Responsiveness and integration
Prioritisation and meeting mental health needs
At the national level, all respondents recognised a high unmet need for mental health care and none doubted the need to expand mental health care. However, some respondents anticipated that there would be low levels of awareness within the regional, zonal and district health administrations about the unmet mental health needs of their populations. Several respondents identified a need to improve the capacity of Regional Health Bureaus to identify the specific mental health needs of their populations and plan accordingly. The existing system of periodic client satisfaction surveys was identified as one approach to identifying unmet needs. Most respondents expressed confidence that planners would respond to increased demand for services.
District level respondents spoke similarly of the neglect of mental health care at every level of the system. They reported that their recognition of the unmet needs of people with mental illness had been improved through the awareness-raising carried out by the PRIME demonstration project. Low awareness and stigmatising attitudes were identified by all district level respondents as reasons for the low priority given to mental health care.
“I think it is good, as we know mental health and people with this problem have been ignored. They have been suffering a lot and also didn’t get a proper care, and they have been referred to Addis Ababa and to other far places instead of getting treatment easily and get better like the other patients. In addition to this the society have negative attitude towards them…” (District level, ID17).
Integration at facility level
There was strong support from almost all national level respondents for the plan to integrate mental health into primary care services. A potential barrier identified by a few respondents was the availability of adequate supervision for newly trained primary care workers.

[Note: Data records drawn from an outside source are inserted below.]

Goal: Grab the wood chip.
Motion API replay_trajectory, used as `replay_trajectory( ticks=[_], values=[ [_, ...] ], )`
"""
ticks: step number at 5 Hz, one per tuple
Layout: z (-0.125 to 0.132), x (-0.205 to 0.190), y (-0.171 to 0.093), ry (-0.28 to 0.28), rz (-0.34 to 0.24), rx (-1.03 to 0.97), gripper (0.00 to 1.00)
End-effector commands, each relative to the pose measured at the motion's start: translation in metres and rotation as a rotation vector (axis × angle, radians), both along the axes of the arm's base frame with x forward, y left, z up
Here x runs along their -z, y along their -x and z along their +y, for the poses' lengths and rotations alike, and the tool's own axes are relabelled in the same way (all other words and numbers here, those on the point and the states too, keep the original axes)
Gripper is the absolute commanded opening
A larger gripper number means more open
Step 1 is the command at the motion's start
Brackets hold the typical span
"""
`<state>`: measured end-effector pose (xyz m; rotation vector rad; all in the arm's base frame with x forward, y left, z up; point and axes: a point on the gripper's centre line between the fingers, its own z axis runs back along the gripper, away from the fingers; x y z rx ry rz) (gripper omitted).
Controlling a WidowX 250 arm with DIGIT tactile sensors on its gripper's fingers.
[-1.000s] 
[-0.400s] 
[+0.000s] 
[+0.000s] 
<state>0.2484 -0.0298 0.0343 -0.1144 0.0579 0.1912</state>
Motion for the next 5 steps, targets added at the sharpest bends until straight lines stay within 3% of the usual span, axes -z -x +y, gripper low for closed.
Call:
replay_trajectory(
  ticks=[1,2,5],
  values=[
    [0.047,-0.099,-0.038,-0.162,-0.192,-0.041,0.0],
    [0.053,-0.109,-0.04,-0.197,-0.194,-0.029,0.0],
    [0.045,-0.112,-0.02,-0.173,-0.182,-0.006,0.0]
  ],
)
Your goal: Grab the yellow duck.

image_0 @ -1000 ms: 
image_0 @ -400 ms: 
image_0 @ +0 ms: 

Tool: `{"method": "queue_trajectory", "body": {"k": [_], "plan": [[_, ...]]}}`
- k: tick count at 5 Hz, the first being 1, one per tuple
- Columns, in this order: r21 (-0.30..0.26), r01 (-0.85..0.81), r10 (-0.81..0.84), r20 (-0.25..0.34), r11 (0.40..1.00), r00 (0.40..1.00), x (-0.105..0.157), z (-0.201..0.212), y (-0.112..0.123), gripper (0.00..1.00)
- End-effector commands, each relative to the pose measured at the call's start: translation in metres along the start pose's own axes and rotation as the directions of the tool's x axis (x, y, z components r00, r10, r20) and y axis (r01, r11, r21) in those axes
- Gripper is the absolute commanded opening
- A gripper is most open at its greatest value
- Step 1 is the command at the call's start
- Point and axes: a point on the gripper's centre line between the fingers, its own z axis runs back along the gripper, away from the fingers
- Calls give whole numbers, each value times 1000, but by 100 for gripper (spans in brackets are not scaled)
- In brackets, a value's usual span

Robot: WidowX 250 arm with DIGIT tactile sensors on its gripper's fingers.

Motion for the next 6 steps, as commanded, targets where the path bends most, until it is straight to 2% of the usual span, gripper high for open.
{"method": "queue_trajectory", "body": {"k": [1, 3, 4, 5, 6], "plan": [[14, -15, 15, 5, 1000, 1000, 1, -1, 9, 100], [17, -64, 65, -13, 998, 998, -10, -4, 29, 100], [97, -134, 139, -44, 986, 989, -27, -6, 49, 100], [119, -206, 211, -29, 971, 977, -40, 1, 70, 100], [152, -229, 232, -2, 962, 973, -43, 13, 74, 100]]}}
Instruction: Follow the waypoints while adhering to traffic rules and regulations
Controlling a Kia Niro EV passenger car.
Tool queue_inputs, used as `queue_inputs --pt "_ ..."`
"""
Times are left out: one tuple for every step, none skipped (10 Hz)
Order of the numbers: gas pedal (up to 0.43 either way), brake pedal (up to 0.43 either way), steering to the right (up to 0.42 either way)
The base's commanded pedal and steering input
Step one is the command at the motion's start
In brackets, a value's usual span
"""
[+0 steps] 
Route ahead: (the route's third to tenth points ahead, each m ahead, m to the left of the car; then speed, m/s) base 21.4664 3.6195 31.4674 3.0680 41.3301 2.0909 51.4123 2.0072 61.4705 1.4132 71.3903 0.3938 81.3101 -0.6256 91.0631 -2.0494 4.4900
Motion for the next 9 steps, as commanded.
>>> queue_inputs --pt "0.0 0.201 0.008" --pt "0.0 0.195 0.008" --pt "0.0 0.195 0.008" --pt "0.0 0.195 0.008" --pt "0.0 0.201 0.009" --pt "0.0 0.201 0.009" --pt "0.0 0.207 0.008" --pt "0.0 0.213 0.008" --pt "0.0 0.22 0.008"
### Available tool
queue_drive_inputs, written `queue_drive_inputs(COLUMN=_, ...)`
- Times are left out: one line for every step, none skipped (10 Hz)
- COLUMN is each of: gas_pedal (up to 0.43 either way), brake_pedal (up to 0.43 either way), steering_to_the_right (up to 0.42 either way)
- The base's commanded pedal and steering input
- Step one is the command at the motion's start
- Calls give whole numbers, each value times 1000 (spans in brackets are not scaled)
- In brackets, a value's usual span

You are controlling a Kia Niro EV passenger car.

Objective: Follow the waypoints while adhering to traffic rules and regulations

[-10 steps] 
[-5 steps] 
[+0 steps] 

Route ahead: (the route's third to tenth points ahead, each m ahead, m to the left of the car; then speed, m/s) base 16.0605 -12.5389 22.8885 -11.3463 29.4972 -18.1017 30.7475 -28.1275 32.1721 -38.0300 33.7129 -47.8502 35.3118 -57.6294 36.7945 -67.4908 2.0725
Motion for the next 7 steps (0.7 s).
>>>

“I think based on the programme we are running, we cannot do it without supervision and mentoring…. So the training is short training, and people are just told about different illnesses and so they have to integrate it into their practice. And by mentoring and supervision, we are able to I think fill in that gap and also keep them motivated to work as part of their practice because these general health workers are not used to helping mentally ill people” (National level, ID7).
Current models of centrally-based psychiatrists providing supervision and mentoring to newly trained primary care workers were seen as unsustainable due to the small numbers of available psychiatrists, their competing commitments and the cost of paying for their involvement. Making use of the expanding cadres of non-psychiatrist mental health specialists, for example psychiatric nurses and Masters level psychiatric practitioners, was raised as a workable alternative. However, there was some uncertainty about whether the existing system would be able to support a shift in the role of these mental health professionals, from clinician to that of trainer and supervisor.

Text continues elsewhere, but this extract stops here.